All of the pieces are in place.All we need now is the foresight and will to pull it off. The possibilities are amazing!
Wednesday, June 1, 2011
The sidewalk crew made more progress today, but again, they left an avoidable mess that blocks the sidewalk overnight. Pedestrians will stumble upon this obstruction and most likely step into the street to get by. The procedure that this contractor is using does not take into account pedestrians - which is ironic, considering what they are doing here. they left totally obstructed sidewalks for a total of seven days - over Memorial Day weekend. Totally avoidable with a little forethought. No one is monitoring this work but me.
These seemingly-insignificant instances are repeated hundreds of times a year in Montgomery County. Each of these situations may lead to hundreds of risks each day - and each risk successfully managed breeds confidence that reinforces the practice of jaywalking. Taken cumulatively, these tiny infractions combine to make it clear why so many pedestrians are hit in Montgomery County. It's not because pedestrians are stupid, it is in part because Pepco and others are not paying attention to important details - or Federal law. Because of this, I can never be sure where the next dangerous passage might be.
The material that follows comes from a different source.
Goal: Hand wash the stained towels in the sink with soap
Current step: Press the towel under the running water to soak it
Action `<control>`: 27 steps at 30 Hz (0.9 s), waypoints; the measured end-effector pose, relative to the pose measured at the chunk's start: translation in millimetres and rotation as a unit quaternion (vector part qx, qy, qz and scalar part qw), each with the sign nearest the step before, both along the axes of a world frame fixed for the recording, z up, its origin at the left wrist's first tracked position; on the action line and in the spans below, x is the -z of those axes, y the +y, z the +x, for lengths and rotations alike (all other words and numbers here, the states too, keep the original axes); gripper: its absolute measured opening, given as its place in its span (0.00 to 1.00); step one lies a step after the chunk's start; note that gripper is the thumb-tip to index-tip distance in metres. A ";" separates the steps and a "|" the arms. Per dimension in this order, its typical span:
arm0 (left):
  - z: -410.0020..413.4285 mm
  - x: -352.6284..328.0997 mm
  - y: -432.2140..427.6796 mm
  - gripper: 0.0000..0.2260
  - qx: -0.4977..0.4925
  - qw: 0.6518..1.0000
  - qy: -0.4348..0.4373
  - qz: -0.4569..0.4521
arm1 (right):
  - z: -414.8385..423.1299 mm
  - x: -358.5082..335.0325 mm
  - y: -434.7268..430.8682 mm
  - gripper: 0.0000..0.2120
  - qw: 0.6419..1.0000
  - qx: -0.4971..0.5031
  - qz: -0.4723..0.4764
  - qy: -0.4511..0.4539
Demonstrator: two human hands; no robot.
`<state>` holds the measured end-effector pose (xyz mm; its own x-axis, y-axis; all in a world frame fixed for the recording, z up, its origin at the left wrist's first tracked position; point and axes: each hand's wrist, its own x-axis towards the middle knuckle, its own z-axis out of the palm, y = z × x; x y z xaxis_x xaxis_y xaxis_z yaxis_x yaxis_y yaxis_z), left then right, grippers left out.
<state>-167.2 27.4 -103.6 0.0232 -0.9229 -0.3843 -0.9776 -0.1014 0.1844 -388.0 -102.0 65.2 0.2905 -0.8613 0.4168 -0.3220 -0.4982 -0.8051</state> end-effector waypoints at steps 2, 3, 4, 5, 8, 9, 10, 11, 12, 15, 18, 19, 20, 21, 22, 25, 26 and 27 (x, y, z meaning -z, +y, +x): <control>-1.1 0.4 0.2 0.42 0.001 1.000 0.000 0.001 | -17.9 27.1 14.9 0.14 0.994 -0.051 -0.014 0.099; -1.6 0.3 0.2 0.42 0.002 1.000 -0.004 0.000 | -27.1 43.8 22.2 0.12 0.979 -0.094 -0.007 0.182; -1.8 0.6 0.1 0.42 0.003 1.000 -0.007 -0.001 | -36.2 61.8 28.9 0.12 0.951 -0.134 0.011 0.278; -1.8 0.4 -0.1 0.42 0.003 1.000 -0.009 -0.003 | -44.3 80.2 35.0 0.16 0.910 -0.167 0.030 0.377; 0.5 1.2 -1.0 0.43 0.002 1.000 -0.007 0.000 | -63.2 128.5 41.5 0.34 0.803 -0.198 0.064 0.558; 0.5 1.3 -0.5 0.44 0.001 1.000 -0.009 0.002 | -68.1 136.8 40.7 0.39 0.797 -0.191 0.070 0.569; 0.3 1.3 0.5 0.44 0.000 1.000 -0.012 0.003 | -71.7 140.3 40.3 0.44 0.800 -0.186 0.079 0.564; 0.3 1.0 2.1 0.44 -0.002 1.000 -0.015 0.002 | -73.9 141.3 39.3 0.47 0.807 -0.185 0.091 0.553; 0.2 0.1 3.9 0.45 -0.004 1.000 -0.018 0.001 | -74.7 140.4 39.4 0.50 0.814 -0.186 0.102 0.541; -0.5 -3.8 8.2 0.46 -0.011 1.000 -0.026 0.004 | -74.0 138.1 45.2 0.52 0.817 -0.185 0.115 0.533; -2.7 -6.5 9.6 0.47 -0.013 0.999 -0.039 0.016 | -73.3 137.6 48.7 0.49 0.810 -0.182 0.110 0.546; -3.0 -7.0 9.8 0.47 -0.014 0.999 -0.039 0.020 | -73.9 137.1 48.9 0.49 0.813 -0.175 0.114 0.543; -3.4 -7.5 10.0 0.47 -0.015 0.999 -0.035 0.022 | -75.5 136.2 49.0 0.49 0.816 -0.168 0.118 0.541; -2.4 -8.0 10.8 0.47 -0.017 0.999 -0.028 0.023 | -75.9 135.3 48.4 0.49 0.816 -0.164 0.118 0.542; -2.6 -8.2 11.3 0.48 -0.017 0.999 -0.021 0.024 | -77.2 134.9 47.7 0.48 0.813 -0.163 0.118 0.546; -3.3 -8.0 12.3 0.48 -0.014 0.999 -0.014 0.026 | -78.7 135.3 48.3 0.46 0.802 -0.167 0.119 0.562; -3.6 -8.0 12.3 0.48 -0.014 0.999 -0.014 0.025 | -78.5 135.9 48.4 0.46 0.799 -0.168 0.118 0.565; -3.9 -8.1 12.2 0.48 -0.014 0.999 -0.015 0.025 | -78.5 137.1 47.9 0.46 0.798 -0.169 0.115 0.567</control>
Over the last week a crew has been sporadically working on the sidewalk panels surrounding most of the utility poles on the south side if Sligo Avenue. It is great to see this work in its final stages, but the methods used in completing the work is all wrong - and creates dangerous situations for pedestrians.
According to State law, access and safety of pedestrians must be considered during ALL phases of construction. The crew working on these sidewalks seems painfully unaware of the law.
The crew that is working here is about five guys. They are excavating by hand, and mixing concrete in buckets. They seem to be able to excavate four pabels in a day, and fill three of them with concrete - leaving the last panel for the following day. There are two problems with this plan - The first "following day" was five days later, and the hole and blocked sidewalks made passage dangerous for the entire time period.
Now, they have excavated another hole and left if for some undisclosed future day. They left this dangerous situation overnight last night, and have not returned to complete the work today.
Unlike most of the other panels, this section is very close to the travel lane, where speeds can be up to 40 MPH. Pedestrians must stpe into the road to get by here. This is a busy and confusing intersection with lots of sight-line obstructions. Very Dangerous!
Pepco should only hire contractors who are fully trained on special ROW situations like this one. MCDOT needs to be certain that Pepco hires contractors who know what they are doing, and who can complete a job without endangering the public.